At a time when New York City's mayor is under fire from the soda industry for pushing for a seemingly modest reduction in drink size, one Yale nutrition expert is pushing across the board regulation of the food industry.
The food industry must be regulated "to protect the public good," Kelly Brownell, of the Rudd Center for Food Policy and Obesity at Yale University, wrote in an editorial published Tuesday in the journal PLoS Medicine.
As American obesity rates reach all-time highs, and the food industry has been irresponsible in its marketing to children and promotion of unhealthy foods, something must be done, Brownell wrote.
"The obesity crisis is made worse by the way industry formulates and markets its products and so must be regulated to prevent excesses and to protect the public good," he wrote in the editorial.

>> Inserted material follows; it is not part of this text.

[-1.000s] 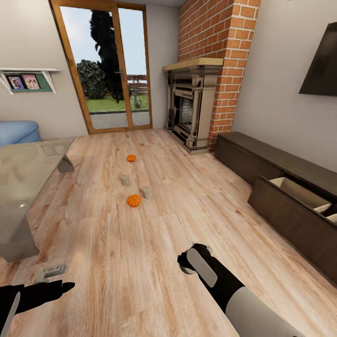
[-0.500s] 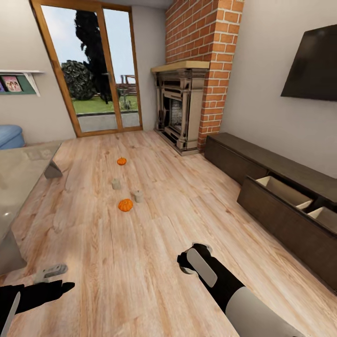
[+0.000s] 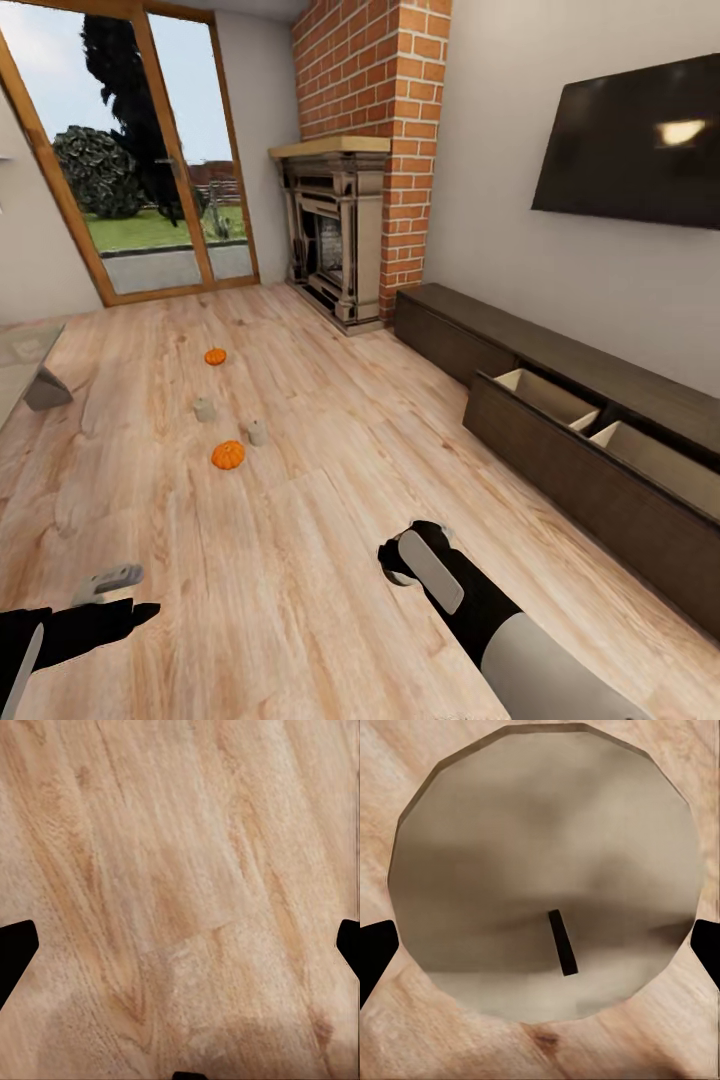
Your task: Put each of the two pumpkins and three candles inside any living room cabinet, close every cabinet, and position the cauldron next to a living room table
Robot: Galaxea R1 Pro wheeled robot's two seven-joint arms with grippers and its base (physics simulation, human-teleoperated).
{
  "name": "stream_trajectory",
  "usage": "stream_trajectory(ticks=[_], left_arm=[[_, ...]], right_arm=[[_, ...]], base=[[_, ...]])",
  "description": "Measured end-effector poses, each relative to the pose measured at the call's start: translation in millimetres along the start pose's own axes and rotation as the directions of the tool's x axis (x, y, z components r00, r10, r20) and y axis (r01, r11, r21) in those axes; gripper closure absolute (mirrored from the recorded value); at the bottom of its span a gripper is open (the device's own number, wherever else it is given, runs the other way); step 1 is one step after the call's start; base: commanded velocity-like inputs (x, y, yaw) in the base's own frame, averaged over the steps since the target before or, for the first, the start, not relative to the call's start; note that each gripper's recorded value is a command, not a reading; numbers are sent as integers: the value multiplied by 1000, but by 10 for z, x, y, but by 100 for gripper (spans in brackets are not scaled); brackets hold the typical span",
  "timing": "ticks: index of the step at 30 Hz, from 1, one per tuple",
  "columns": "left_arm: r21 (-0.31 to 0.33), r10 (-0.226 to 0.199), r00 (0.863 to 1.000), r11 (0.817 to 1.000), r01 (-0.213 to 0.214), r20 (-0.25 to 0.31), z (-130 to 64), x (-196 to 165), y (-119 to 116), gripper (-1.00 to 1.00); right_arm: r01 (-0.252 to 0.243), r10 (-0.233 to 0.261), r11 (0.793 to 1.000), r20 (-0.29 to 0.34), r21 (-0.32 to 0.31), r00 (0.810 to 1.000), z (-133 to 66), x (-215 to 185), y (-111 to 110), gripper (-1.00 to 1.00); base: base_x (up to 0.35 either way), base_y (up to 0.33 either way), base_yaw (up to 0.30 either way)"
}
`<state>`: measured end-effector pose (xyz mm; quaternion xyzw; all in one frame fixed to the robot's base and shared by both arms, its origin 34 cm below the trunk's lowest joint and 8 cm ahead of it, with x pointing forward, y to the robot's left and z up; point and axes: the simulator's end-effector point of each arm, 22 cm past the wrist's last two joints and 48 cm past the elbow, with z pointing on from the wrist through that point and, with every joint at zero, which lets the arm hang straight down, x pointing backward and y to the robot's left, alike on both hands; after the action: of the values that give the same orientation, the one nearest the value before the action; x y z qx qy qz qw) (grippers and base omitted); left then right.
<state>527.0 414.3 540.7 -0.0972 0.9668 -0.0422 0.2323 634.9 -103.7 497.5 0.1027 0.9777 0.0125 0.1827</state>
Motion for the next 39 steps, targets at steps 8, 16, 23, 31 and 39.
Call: stream_trajectory(ticks=[8, 16, 23, 31, 39], left_arm=[[0, 0, 1000, 1000, 0, 0, -134, -100, -26, -100], [2, -1, 1000, 1000, 1, 0, -268, -196, -55, -100], [19, 0, 1000, 1000, 0, 8, -332, -251, -106, -100], [32, -2, 1000, 999, 2, 11, -326, -245, -169, -100], [33, -3, 1000, 999, 3, 11, -323, -242, -177, -100]], right_arm=[[2, -2, 1000, -1, -1, 1000, -146, -83, 25, 100], [4, -4, 1000, 0, -3, 1000, -292, -165, 55, 100], [7, -7, 1000, 4, -4, 1000, -365, -207, 70, 100], [8, -7, 1000, 7, -5, 1000, -380, -212, 75, 100], [8, -8, 1000, 3, -8, 1000, -379, -195, 98, 100]], base=[[0, 0, -229], [0, 0, -14], [0, 0, 63], [197, 0, 44], [329, -36, 1]])
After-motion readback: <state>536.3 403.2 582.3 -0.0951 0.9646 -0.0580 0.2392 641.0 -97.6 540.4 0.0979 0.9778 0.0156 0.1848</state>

And left to regulate itself, the food industry could continue to sell foods "irrespective of their impact on consumers, Brownell argued.
The nation is at a crossroads where it will decide whether to work with the food industry to address key issues such as obesity and diabetes, Brownell explained to ABCNews.com.
"The industry, fearful of being regulated by government, is in full scale pursuit of the public's trust, arguing it can police itself and act in the interest of public health," Brownell said. "Many industries have done this in the past and have failed, notably the tobacco industry. The question is whether food companies are any different."
Most experts agreed that the food industry should be, at least somewhat, regulated, as the U.S. overweight or obesity rate has climbed to more than 70 percent, according to the Centers for Disease Control and Prevention.
New York City Mayor Michael Bloomberg made headlines in May after proposing a ban on large sugary drinks. The plan would make it illegal for restaurants, vendors and any other establishment that serves food to sell sugary drinks larger than 16 ounces.
If passed, the ban could take effect as soon as March.
In response to the proposed ban, the American Beverage Association has created an initiative called New Yorkers for Beverage Choices, which is meant to focus on New Yorkers' "freedom of choice."
Keith Ayoob, nutrition expert and associate professor of pediatrics at Albert Einstein College of Medicine, said some regulations could be helpful to the population. He called Brownell's editorial "fierce," but said he has a difficult time with the position.
"Consumers have a lot more power than many realize," Ayoob said. "We in academics get annoyed when consumers don't make choices we want them to make, but forcing them to make better choices by regulation is a slippery slope."
That's because obesity is a complex problem, Ayoob said. It involves food choices, but also lifestyle choices. It has been shown to not only be associated with the food we put in our mouths, but family dynamics, trauma, education, the areas in which we live, race and ethnicity, just to name a few.
"There's no one culprit and there is no single solution, but saying that we're all victims of the system isn't going to work either," Ayoob said.
Brownell said the best ways to regulate the food industry and combat obesity is to "create strict nutrition criteria for foods marketed to children and teens, the use of taxes and subsidies to reverse the high costs of healthy foods and the low costs of unhealthy ones, and making schools a safe nutrition environment."
While some aspects of the food industry are already regulated, including the accuracy of nutrition and ingredient labels, and the types of nutritional claims that are allowed to be made, Brownell wrote that he hopes to see things go further.
Dr. David Katz, director of the Yale Prevention Center, agreed that at least some regulation is warranted "to level the playing field."
"Certainly food marketing to children should be regulated," Katz said. "The industry has abundantly demonstrated its irresponsibility in this space."
Nevertheless, regulation is not the entire solution, he said.
People must acknowledge "that some foods will be more about fun than health, that people will always eat, that eating will always involve options," Katz said. "So much of the real-world experience comes down to shaping the priorities of the consumer through culture and education."